__How to complete this task__:
In the answer, each line of the listing should appear again unchanged.

__Dataset content__:
Segment Open

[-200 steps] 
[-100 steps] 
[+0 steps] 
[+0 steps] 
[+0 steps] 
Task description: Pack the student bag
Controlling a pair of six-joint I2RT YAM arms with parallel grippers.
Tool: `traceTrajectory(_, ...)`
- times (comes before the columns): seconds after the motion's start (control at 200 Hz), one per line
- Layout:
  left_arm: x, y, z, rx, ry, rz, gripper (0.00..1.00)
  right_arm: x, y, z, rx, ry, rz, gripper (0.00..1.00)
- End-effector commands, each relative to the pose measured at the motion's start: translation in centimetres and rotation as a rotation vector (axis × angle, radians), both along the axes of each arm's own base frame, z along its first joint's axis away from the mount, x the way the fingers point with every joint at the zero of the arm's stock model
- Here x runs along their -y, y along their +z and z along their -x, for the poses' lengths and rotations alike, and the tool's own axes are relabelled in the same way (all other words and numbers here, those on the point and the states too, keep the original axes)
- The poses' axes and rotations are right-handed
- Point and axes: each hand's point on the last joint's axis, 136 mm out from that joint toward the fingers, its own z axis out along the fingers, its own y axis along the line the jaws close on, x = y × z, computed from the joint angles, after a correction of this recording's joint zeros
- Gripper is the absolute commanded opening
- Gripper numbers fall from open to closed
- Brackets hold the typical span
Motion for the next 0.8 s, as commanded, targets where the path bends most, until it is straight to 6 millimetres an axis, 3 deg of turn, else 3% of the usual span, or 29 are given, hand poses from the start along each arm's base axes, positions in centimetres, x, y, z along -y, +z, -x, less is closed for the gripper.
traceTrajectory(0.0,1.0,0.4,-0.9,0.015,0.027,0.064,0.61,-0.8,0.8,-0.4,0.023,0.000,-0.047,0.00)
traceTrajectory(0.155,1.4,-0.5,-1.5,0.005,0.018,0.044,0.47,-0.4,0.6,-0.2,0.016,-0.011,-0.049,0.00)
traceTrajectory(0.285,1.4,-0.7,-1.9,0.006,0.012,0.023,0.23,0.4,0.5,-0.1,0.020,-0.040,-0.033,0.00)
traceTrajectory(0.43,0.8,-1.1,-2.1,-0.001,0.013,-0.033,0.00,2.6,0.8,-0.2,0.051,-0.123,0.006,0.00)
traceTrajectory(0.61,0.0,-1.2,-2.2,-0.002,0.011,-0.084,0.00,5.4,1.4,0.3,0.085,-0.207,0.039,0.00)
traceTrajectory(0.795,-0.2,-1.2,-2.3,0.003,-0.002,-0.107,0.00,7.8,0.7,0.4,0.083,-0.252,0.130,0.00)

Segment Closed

__Response to this task__:
[-200 steps] 
[-100 steps] 
[+0 steps] 
[+0 steps] 
[+0 steps] 
Task description: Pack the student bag
Controlling a pair of six-joint I2RT YAM arms with parallel grippers.
Tool: `traceTrajectory(_, ...)`
- times (comes before the columns): seconds after the motion's start (control at 200 Hz), one per line
- Layout:
  left_arm: x, y, z, rx, ry, rz, gripper (0.00..1.00)
  right_arm: x, y, z, rx, ry, rz, gripper (0.00..1.00)
- End-effector commands, each relative to the pose measured at the motion's start: translation in centimetres and rotation as a rotation vector (axis × angle, radians), both along the axes of each arm's own base frame, z along its first joint's axis away from the mount, x the way the fingers point with every joint at the zero of the arm's stock model
- Here x runs along their -y, y along their +z and z along their -x, for the poses' lengths and rotations alike, and the tool's own axes are relabelled in the same way (all other words and numbers here, those on the point and the states too, keep the original axes)
- The poses' axes and rotations are right-handed
- Point and axes: each hand's point on the last joint's axis, 136 mm out from that joint toward the fingers, its own z axis out along the fingers, its own y axis along the line the jaws close on, x = y × z, computed from the joint angles, after a correction of this recording's joint zeros
- Gripper is the absolute commanded opening
- Gripper numbers fall from open to closed
- Brackets hold the typical span
Motion for the next 0.8 s, as commanded, targets where the path bends most, until it is straight to 6 millimetres an axis, 3 deg of turn, else 3% of the usual span, or 29 are given, hand poses from the start along each arm's base axes, positions in centimetres, x, y, z along -y, +z, -x, less is closed for the gripper.
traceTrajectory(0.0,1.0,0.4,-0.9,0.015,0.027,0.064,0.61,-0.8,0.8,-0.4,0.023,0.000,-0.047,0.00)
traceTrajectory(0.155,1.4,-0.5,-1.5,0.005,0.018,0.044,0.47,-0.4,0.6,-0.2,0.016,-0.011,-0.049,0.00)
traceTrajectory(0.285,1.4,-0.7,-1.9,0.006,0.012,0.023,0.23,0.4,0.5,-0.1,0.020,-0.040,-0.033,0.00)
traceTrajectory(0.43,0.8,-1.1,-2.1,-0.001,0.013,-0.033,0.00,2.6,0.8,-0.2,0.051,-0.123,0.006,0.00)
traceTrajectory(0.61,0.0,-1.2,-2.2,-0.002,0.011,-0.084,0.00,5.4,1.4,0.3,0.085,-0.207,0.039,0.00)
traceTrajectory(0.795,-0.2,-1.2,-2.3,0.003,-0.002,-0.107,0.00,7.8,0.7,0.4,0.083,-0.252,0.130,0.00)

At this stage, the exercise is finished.